*Exercise materials:*
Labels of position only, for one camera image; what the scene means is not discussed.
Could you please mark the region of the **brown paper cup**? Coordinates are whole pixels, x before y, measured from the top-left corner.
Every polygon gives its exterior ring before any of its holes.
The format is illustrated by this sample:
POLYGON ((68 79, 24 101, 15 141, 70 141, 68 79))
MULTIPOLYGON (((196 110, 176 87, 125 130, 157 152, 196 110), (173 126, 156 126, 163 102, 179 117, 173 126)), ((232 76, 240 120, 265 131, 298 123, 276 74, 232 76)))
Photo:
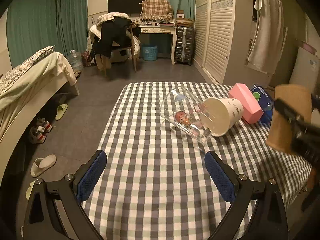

*Work to be completed:* Make an exact copy of the lines above, starting at the line that contains "Could you please" and running through the final line of the entries. Omit the pictures.

*Result of the task:*
Could you please mark the region of the **brown paper cup**? Coordinates are whole pixels, x before y, measured from the top-left corner.
Every polygon gives its exterior ring before any of its holes.
The format is illustrated by this sample:
POLYGON ((68 79, 24 101, 15 141, 70 141, 68 79))
MULTIPOLYGON (((196 110, 176 87, 125 130, 157 152, 196 110), (173 126, 156 126, 163 102, 179 117, 173 126)), ((232 76, 240 120, 265 131, 298 123, 276 74, 232 76)))
Photo:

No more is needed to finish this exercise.